TASK BRIEF:
Scan the material below for the string "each", and copy every line where it shows up.

(SOURCE DATA)

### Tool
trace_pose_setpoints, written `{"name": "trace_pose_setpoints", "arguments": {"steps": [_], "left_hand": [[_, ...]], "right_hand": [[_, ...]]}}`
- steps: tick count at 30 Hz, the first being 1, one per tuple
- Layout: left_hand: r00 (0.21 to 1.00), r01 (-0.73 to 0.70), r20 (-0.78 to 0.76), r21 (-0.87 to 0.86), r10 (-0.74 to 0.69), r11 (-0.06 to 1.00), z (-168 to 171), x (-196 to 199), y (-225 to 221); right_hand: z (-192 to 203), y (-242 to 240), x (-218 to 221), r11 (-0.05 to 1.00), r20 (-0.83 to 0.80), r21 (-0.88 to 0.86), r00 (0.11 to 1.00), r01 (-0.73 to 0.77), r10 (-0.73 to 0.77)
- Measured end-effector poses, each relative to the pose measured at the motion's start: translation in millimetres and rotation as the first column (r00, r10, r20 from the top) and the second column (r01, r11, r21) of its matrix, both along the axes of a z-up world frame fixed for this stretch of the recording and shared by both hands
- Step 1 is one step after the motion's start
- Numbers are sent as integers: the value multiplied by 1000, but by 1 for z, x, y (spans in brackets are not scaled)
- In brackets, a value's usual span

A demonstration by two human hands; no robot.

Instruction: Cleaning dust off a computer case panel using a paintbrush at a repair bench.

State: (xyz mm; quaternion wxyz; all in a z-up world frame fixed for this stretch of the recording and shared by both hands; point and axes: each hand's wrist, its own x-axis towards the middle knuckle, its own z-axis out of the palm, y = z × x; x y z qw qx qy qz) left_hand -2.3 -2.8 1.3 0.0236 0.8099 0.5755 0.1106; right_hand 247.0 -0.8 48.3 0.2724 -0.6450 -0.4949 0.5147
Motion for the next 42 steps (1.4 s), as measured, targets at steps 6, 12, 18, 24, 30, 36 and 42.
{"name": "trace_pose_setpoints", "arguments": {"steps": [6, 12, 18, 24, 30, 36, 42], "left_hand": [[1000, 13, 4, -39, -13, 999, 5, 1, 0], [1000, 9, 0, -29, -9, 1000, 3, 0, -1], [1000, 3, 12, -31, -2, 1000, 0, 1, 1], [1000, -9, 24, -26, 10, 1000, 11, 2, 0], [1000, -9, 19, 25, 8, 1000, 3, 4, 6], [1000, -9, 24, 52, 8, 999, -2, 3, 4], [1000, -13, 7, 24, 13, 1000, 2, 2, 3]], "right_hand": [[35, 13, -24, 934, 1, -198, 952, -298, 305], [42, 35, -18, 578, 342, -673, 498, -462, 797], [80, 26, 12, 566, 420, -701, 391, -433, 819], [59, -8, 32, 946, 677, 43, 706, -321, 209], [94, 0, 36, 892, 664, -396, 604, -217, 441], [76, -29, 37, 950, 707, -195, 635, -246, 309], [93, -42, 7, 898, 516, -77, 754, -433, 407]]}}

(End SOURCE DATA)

SOLUTION FOR THIS TASK:
- Measured end-effector poses, each relative to the pose measured at the motion's start: translation in millimetres and rotation as the first column (r00, r10, r20 from the top) and the second column (r01, r11, r21) of its matrix, both along the axes of a z-up world frame fixed for this stretch of the recording and shared by both hands
State: (xyz mm; quaternion wxyz; all in a z-up world frame fixed for this stretch of the recording and shared by both hands; point and axes: each hand's wrist, its own x-axis towards the middle knuckle, its own z-axis out of the palm, y = z × x; x y z qw qx qy qz) left_hand -2.3 -2.8 1.3 0.0236 0.8099 0.5755 0.1106; right_hand 247.0 -0.8 48.3 0.2724 -0.6450 -0.4949 0.5147

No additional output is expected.